**Your goal**
If a line in the listing below includes the string "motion", pull it out.

**Raw data**

· · · ·

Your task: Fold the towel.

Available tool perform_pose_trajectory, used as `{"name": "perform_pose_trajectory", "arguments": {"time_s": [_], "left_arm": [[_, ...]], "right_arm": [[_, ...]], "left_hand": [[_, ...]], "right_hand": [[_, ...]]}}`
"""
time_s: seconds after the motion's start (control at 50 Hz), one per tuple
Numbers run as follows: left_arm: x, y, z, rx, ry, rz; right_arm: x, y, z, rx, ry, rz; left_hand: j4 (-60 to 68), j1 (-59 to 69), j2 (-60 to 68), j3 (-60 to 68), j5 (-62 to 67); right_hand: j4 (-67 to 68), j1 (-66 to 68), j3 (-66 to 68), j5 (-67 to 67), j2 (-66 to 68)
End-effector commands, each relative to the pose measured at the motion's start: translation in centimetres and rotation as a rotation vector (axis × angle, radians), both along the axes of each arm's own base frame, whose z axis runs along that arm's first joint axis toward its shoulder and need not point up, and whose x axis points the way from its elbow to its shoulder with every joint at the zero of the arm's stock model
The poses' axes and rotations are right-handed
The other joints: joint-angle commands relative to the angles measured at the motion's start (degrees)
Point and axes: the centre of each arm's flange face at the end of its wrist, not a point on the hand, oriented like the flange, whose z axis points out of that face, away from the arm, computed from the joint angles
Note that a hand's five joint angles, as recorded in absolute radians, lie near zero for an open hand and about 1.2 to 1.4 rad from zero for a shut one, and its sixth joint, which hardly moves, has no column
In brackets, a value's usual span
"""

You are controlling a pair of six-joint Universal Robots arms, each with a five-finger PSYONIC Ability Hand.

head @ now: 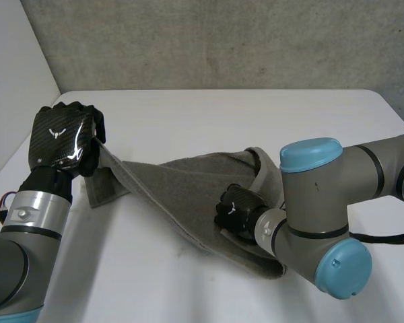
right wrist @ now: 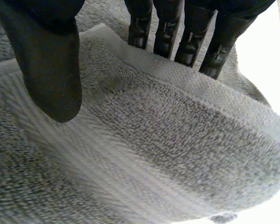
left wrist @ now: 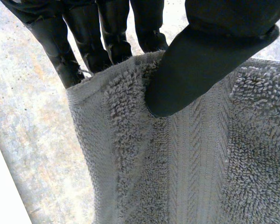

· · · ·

**Answer section**
time_s: seconds after the motion's start (control at 50 Hz), one per tuple
End-effector commands, each relative to the pose measured at the motion's start: translation in centimetres and rotation as a rotation vector (axis × angle, radians), both along the axes of each arm's own base frame, whose z axis runs along that arm's first joint axis toward its shoulder and need not point up, and whose x axis points the way from its elbow to its shoulder with every joint at the zero of the arm's stock model
The other joints: joint-angle commands relative to the angles measured at the motion's start (degrees)

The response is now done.